> PROBLEM DESCRIPTION
This exercise calls for an exact copy of the listing below.

> DATASET EXCERPT
****************

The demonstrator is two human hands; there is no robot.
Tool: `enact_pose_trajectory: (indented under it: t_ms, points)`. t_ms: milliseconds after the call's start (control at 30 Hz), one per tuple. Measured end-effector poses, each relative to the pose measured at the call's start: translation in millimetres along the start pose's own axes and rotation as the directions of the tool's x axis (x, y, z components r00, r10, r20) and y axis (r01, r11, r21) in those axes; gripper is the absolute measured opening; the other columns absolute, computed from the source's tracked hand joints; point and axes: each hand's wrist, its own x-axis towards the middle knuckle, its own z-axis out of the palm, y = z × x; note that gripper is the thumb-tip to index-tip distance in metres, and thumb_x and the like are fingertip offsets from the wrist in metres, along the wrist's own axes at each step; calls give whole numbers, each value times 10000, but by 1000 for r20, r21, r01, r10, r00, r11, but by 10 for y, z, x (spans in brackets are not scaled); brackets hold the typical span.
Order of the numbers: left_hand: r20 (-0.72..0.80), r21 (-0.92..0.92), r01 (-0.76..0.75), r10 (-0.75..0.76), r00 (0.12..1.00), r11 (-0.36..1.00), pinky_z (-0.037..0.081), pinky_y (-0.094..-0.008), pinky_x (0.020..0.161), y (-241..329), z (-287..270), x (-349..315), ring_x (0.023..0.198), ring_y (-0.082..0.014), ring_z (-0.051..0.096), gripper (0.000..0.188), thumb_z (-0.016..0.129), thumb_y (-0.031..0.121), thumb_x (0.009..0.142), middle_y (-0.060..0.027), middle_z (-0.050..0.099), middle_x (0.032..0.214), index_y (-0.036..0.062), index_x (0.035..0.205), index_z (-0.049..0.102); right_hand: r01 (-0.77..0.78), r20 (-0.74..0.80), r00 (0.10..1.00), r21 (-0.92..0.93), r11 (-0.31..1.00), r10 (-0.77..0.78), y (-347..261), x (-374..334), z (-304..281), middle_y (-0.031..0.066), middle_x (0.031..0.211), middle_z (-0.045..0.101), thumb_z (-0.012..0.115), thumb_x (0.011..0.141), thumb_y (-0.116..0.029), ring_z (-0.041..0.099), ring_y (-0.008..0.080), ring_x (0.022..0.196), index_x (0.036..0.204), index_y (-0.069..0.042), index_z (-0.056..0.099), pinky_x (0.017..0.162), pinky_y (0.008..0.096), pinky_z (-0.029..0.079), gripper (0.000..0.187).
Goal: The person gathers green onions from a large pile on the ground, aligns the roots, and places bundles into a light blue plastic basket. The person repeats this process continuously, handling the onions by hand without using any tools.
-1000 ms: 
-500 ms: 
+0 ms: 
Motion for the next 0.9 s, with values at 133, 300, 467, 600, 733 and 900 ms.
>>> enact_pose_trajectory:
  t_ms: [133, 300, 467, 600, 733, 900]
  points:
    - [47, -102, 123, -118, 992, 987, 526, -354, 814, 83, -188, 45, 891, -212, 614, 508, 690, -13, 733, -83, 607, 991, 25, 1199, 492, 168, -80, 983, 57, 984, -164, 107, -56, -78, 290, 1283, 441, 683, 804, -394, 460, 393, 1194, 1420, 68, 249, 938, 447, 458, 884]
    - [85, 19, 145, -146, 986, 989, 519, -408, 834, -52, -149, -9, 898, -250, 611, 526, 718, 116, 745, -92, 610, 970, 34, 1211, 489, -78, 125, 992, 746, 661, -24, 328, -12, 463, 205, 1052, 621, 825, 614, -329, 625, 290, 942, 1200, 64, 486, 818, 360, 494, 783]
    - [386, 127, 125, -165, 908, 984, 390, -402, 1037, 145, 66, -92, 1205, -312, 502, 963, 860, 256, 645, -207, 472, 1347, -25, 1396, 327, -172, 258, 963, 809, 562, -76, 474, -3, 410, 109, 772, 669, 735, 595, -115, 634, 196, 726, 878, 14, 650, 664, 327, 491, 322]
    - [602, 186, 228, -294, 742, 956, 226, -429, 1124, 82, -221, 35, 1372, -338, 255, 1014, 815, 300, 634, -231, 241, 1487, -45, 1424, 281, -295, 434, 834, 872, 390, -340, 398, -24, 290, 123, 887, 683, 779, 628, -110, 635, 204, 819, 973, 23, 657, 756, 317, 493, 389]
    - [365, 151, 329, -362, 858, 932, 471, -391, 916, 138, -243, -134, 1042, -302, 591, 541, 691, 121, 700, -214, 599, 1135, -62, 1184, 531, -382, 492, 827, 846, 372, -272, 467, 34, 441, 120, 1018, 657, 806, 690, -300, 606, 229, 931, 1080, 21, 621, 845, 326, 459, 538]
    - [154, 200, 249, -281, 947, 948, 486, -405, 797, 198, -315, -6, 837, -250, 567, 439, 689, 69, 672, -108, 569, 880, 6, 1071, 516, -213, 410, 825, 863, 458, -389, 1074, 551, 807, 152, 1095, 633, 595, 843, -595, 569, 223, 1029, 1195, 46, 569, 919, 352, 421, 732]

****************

> EXERCISE OUTPUT
The demonstrator is two human hands; there is no robot.
Tool: `enact_pose_trajectory: (indented under it: t_ms, points)`. t_ms: milliseconds after the call's start (control at 30 Hz), one per tuple. Measured end-effector poses, each relative to the pose measured at the call's start: translation in millimetres along the start pose's own axes and rotation as the directions of the tool's x axis (x, y, z components r00, r10, r20) and y axis (r01, r11, r21) in those axes; gripper is the absolute measured opening; the other columns absolute, computed from the source's tracked hand joints; point and axes: each hand's wrist, its own x-axis towards the middle knuckle, its own z-axis out of the palm, y = z × x; note that gripper is the thumb-tip to index-tip distance in metres, and thumb_x and the like are fingertip offsets from the wrist in metres, along the wrist's own axes at each step; calls give whole numbers, each value times 10000, but by 1000 for r20, r21, r01, r10, r00, r11, but by 10 for y, z, x (spans in brackets are not scaled); brackets hold the typical span.
Order of the numbers: left_hand: r20 (-0.72..0.80), r21 (-0.92..0.92), r01 (-0.76..0.75), r10 (-0.75..0.76), r00 (0.12..1.00), r11 (-0.36..1.00), pinky_z (-0.037..0.081), pinky_y (-0.094..-0.008), pinky_x (0.020..0.161), y (-241..329), z (-287..270), x (-349..315), ring_x (0.023..0.198), ring_y (-0.082..0.014), ring_z (-0.051..0.096), gripper (0.000..0.188), thumb_z (-0.016..0.129), thumb_y (-0.031..0.121), thumb_x (0.009..0.142), middle_y (-0.060..0.027), middle_z (-0.050..0.099), middle_x (0.032..0.214), index_y (-0.036..0.062), index_x (0.035..0.205), index_z (-0.049..0.102); right_hand: r01 (-0.77..0.78), r20 (-0.74..0.80), r00 (0.10..1.00), r21 (-0.92..0.93), r11 (-0.31..1.00), r10 (-0.77..0.78), y (-347..261), x (-374..334), z (-304..281), middle_y (-0.031..0.066), middle_x (0.031..0.211), middle_z (-0.045..0.101), thumb_z (-0.012..0.115), thumb_x (0.011..0.141), thumb_y (-0.116..0.029), ring_z (-0.041..0.099), ring_y (-0.008..0.080), ring_x (0.022..0.196), index_x (0.036..0.204), index_y (-0.069..0.042), index_z (-0.056..0.099), pinky_x (0.017..0.162), pinky_y (0.008..0.096), pinky_z (-0.029..0.079), gripper (0.000..0.187).
Goal: The person gathers green onions from a large pile on the ground, aligns the roots, and places bundles into a light blue plastic basket. The person repeats this process continuously, handling the onions by hand without using any tools.
-1000 ms: 
-500 ms: 
+0 ms: 
Motion for the next 0.9 s, with values at 133, 300, 467, 600, 733 and 900 ms.
>>> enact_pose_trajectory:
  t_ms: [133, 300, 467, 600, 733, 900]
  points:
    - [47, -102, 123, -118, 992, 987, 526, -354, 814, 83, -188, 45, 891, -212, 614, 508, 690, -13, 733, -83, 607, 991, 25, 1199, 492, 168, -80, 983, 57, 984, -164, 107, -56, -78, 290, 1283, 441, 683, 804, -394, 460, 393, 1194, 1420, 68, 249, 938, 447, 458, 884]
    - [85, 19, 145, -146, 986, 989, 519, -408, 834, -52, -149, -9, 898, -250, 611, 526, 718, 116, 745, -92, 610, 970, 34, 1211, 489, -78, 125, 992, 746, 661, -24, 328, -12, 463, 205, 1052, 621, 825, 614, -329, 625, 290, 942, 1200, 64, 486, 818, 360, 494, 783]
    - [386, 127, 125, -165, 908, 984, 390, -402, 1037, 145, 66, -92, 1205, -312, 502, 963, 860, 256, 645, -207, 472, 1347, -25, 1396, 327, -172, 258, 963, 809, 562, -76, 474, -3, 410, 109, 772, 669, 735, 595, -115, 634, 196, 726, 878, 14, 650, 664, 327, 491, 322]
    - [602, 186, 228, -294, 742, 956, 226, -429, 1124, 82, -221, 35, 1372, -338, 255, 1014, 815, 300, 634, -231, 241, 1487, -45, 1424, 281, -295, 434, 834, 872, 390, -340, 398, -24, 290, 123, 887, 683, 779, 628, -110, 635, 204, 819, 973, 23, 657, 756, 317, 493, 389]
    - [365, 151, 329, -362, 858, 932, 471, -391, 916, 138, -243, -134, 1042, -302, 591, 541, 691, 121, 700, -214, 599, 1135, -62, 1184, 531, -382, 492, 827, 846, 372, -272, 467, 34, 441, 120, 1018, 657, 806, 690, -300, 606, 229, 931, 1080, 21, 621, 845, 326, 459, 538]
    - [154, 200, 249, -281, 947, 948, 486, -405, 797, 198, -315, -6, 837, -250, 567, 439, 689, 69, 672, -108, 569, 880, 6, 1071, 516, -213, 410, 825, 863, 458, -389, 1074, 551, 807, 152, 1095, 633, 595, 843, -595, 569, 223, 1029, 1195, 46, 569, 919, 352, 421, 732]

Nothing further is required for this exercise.